# WHAT IS NEEDED
For each line below, check for "hand"; give only the total of lines where it occurs.

INPUT FOR THIS TASK section start

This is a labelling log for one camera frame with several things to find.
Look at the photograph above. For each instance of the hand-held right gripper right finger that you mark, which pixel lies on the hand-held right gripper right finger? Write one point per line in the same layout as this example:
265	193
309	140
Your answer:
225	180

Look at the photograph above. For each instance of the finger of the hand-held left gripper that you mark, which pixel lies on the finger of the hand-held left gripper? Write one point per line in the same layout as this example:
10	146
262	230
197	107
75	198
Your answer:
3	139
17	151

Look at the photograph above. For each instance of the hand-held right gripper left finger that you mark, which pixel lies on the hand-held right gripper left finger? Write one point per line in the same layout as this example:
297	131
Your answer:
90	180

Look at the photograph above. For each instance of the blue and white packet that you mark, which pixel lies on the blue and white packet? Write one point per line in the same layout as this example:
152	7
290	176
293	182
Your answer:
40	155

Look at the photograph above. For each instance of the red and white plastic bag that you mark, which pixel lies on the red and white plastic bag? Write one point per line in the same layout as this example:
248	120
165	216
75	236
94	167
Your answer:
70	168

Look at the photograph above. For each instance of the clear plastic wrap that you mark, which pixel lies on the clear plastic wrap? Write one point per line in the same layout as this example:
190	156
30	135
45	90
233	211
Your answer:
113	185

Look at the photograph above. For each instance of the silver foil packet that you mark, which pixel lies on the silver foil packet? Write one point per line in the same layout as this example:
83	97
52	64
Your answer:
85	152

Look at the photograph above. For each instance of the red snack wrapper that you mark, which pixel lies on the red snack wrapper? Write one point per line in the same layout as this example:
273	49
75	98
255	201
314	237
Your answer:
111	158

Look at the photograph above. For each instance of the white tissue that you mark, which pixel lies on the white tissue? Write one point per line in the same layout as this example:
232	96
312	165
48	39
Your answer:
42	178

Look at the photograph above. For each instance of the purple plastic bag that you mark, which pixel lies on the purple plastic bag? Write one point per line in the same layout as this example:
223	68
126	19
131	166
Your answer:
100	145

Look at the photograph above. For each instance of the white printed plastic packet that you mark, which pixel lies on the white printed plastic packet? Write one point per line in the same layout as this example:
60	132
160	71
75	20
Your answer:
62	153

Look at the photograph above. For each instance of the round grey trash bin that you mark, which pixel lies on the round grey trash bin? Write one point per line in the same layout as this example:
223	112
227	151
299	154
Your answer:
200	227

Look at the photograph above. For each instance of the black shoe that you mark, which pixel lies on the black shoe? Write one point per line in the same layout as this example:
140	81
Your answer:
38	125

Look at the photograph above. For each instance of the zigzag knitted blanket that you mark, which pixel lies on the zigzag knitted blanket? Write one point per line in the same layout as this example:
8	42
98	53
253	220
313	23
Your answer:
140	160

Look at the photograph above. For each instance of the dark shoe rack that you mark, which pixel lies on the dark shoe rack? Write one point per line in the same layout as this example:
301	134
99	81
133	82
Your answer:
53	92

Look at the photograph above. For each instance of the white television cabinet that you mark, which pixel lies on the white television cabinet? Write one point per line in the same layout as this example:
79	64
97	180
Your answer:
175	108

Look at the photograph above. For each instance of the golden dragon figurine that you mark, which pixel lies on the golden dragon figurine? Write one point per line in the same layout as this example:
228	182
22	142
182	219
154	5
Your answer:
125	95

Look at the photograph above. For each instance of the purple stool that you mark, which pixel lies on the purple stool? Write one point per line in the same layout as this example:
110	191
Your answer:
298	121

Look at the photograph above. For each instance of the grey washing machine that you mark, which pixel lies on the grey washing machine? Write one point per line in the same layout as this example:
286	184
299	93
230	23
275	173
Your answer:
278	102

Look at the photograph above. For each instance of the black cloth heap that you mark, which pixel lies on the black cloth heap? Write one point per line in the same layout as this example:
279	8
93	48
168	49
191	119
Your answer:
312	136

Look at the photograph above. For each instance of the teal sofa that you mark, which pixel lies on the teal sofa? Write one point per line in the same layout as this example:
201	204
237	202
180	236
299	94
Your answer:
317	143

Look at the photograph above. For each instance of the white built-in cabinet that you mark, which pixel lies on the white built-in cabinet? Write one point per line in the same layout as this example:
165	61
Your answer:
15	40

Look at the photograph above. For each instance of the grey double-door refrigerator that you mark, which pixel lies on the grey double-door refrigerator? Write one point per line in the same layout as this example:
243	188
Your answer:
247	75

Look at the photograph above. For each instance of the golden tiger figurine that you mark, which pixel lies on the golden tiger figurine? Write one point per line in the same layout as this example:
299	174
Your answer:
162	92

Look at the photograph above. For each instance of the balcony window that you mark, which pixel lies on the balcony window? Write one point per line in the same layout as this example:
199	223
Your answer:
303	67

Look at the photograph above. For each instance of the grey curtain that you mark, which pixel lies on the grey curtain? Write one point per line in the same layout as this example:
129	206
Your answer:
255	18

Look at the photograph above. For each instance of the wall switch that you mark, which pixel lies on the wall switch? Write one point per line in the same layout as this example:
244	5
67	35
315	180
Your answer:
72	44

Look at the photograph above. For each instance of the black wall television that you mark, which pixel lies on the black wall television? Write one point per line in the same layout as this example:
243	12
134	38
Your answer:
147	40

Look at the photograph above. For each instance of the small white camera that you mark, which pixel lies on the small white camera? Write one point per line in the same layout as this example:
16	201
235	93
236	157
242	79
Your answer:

INPUT FOR THIS TASK section end

# ANSWER FOR THE TASK
3